WHAT YOU HAVE TO DO: Write out each line below exactly as it appears.

BEGIN DATA

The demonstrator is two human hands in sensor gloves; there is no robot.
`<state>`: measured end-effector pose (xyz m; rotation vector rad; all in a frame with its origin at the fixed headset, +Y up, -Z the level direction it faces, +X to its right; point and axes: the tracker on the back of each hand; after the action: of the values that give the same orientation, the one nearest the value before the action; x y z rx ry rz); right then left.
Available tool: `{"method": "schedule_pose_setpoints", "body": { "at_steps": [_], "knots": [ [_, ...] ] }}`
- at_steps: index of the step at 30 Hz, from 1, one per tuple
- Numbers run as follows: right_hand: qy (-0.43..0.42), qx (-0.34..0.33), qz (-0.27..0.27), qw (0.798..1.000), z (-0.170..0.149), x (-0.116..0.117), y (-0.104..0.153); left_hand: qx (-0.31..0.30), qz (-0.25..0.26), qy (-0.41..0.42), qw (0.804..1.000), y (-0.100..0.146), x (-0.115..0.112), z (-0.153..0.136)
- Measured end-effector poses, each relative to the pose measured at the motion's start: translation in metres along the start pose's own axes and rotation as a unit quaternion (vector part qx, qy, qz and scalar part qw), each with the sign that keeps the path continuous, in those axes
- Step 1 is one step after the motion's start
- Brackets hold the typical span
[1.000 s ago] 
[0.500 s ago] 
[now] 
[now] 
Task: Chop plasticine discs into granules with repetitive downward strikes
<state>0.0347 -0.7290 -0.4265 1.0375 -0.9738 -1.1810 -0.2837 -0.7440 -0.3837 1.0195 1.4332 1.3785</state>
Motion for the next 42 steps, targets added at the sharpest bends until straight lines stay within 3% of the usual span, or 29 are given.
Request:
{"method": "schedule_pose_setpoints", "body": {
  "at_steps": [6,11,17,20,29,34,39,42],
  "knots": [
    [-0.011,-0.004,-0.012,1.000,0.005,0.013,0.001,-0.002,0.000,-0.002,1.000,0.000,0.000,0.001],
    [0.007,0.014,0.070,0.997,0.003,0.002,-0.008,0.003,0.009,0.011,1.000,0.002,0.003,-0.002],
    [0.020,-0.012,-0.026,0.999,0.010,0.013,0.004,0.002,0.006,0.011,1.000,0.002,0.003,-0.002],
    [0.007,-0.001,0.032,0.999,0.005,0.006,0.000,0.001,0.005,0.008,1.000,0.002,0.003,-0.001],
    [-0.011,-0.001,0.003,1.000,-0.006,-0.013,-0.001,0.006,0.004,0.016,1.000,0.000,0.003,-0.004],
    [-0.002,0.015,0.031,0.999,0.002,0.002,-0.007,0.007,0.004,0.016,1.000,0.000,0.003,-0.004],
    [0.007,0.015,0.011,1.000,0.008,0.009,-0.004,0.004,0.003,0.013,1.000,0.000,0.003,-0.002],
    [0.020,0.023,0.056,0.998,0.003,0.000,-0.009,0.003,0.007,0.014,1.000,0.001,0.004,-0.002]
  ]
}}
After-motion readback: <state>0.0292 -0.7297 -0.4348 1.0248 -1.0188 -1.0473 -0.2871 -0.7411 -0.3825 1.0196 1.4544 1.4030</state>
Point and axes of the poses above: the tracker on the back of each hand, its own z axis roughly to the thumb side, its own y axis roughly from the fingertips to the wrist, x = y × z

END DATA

OUTPUT:
The demonstrator is two human hands in sensor gloves; there is no robot.
`<state>`: measured end-effector pose (xyz m; rotation vector rad; all in a frame with its origin at the fixed headset, +Y up, -Z the level direction it faces, +X to its right; point and axes: the tracker on the back of each hand; after the action: of the values that give the same orientation, the one nearest the value before the action; x y z rx ry rz); right then left.
Available tool: `{"method": "schedule_pose_setpoints", "body": { "at_steps": [_], "knots": [ [_, ...] ] }}`
- at_steps: index of the step at 30 Hz, from 1, one per tuple
- Numbers run as follows: right_hand: qy (-0.43..0.42), qx (-0.34..0.33), qz (-0.27..0.27), qw (0.798..1.000), z (-0.170..0.149), x (-0.116..0.117), y (-0.104..0.153); left_hand: qx (-0.31..0.30), qz (-0.25..0.26), qy (-0.41..0.42), qw (0.804..1.000), y (-0.100..0.146), x (-0.115..0.112), z (-0.153..0.136)
- Measured end-effector poses, each relative to the pose measured at the motion's start: translation in metres along the start pose's own axes and rotation as a unit quaternion (vector part qx, qy, qz and scalar part qw), each with the sign that keeps the path continuous, in those axes
- Step 1 is one step after the motion's start
- Brackets hold the typical span
[1.000 s ago] 
[0.500 s ago] 
[now] 
[now] 
Task: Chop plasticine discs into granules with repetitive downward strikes
<state>0.0347 -0.7290 -0.4265 1.0375 -0.9738 -1.1810 -0.2837 -0.7440 -0.3837 1.0195 1.4332 1.3785</state>
Motion for the next 42 steps, targets added at the sharpest bends until straight lines stay within 3% of the usual span, or 29 are given.
Request:
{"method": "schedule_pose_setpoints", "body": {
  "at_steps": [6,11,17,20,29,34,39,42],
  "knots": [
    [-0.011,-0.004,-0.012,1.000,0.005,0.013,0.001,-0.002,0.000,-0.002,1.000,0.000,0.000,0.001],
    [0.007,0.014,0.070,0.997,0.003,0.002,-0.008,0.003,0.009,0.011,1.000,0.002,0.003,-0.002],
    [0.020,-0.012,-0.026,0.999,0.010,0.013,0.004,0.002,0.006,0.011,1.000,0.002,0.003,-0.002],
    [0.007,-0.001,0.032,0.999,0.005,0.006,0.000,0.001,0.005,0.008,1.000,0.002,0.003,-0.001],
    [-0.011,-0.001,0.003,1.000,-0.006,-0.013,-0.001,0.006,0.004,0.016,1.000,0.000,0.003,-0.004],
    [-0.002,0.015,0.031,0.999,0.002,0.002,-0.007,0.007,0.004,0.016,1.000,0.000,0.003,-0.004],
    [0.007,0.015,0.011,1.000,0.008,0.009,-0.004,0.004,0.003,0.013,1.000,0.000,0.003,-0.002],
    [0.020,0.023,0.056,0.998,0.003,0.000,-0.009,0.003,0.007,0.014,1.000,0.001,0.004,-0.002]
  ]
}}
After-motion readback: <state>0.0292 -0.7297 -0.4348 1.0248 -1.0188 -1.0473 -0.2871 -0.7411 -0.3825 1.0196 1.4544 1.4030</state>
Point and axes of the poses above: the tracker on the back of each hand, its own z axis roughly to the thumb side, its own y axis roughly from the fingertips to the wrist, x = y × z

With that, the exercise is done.